Structure and transport properties of the interface between CVD-grown graphene domains

Abstract

During the chemical vapor deposition (CVD) growth of graphene, graphene domains grown on a Cu surface merge together and form a uniform graphene sheet. For high-performance electronics and other applications, it is important to understand the interfacial structure of the merged domains, as well as their influence on the physical properties of graphene. We synthesized large hexagonal graphene domains with controlled orientations on a heteroepitaxial Cu film and studied the structure and properties of the interfaces between the domains mainly merged with the same angle.

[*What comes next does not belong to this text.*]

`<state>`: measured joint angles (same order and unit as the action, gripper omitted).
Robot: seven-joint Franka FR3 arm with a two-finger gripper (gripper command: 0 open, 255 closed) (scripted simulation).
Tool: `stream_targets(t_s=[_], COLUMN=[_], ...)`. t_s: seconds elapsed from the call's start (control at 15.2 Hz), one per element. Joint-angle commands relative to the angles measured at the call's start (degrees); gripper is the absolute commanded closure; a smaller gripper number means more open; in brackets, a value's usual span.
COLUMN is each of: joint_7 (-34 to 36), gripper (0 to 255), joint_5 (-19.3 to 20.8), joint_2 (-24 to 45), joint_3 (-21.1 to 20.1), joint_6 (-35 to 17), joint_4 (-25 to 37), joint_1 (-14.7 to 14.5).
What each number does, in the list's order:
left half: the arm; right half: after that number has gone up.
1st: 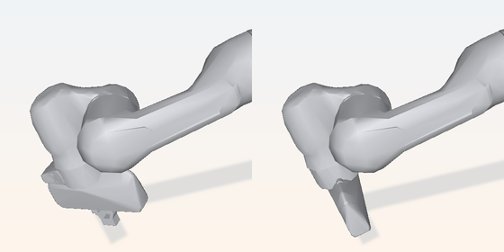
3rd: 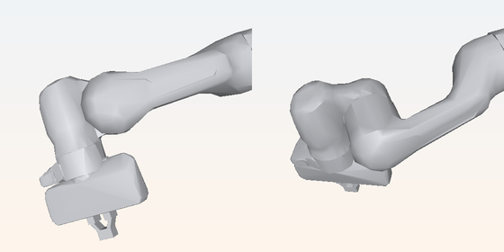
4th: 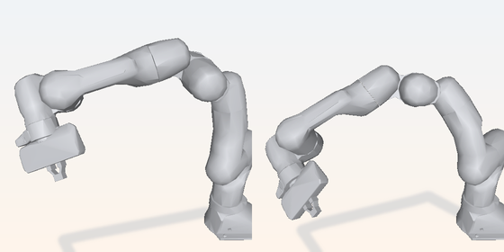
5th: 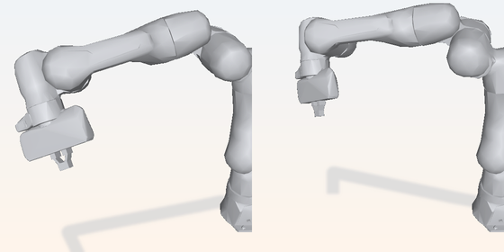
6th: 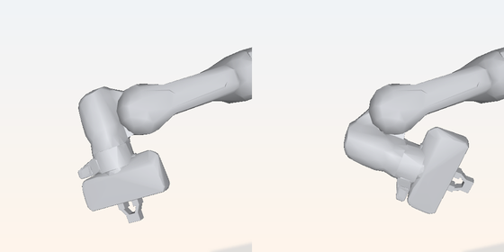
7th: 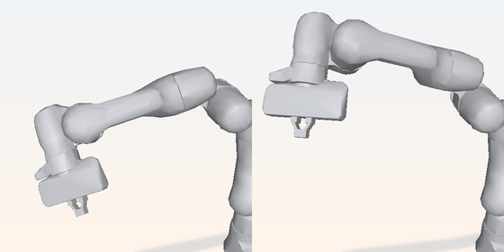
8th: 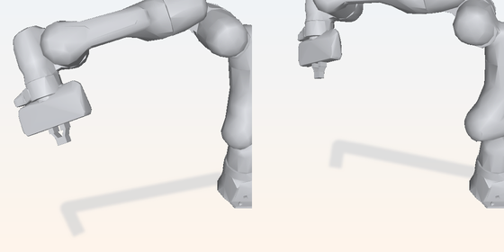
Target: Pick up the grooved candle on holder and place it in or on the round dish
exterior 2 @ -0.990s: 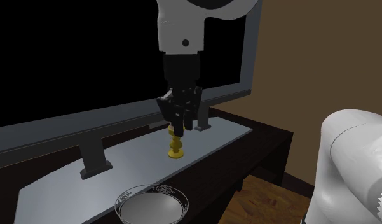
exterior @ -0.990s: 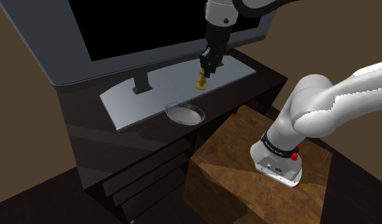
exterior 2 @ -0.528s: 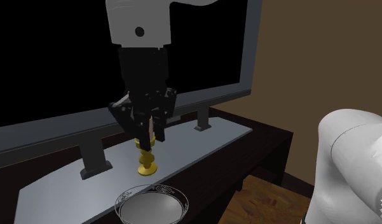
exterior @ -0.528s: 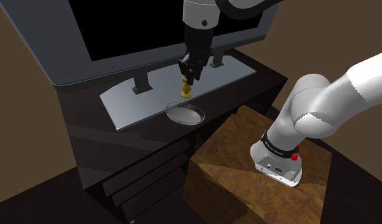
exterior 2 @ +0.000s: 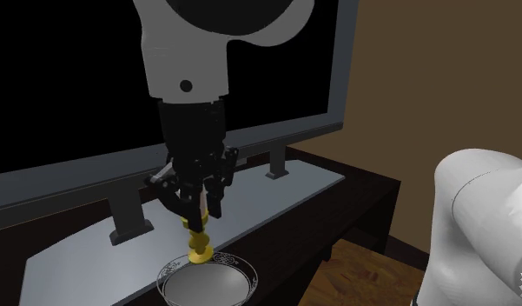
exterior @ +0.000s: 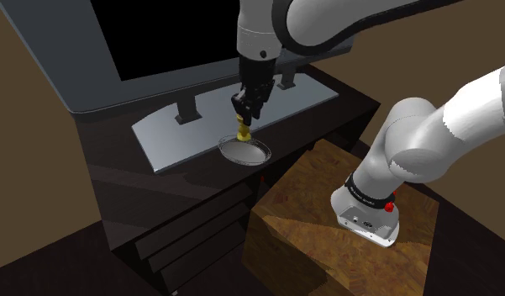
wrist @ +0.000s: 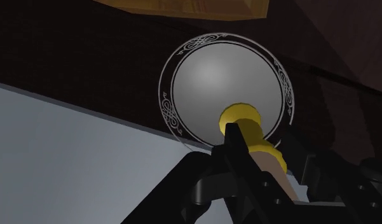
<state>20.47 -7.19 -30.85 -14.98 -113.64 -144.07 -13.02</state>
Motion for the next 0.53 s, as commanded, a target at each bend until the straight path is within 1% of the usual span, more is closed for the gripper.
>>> stream_targets(t_s=[0.0, 0.46], joint_7=[-0.03, 0.15], gripper=[255, 255], joint_5=[-0.07, -0.31], joint_2=[0.51, 2.75], joint_3=[-0.16, -0.93], joint_6=[-1.78, -7.89], joint_4=[-1.24, -5.12], joint_1=[0.01, -0.02])
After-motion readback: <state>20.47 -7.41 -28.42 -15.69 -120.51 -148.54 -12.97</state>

Although the merged domains have various interfaces with/without wrinkles and/or increased defect-related Raman D-band intensity, the intra-domain transport showed higher carrier mobility reaching 20 000 cm² V⁻¹ s⁻¹ on SiO₂ at 280 K (the mean value was 7200 cm² V⁻¹ s⁻¹) than that measured for inter-domain areas, 6400 cm² V⁻¹ s⁻¹ (mean value 2000 cm² V⁻¹ s⁻¹). The temperature dependence of the mobility suggests that impurity scattering dominates at the interface even for the merged domains with the same orientation. This study highlights the importance of domain interfaces, especially on the carrier transport properties, in CVD-grown graphene.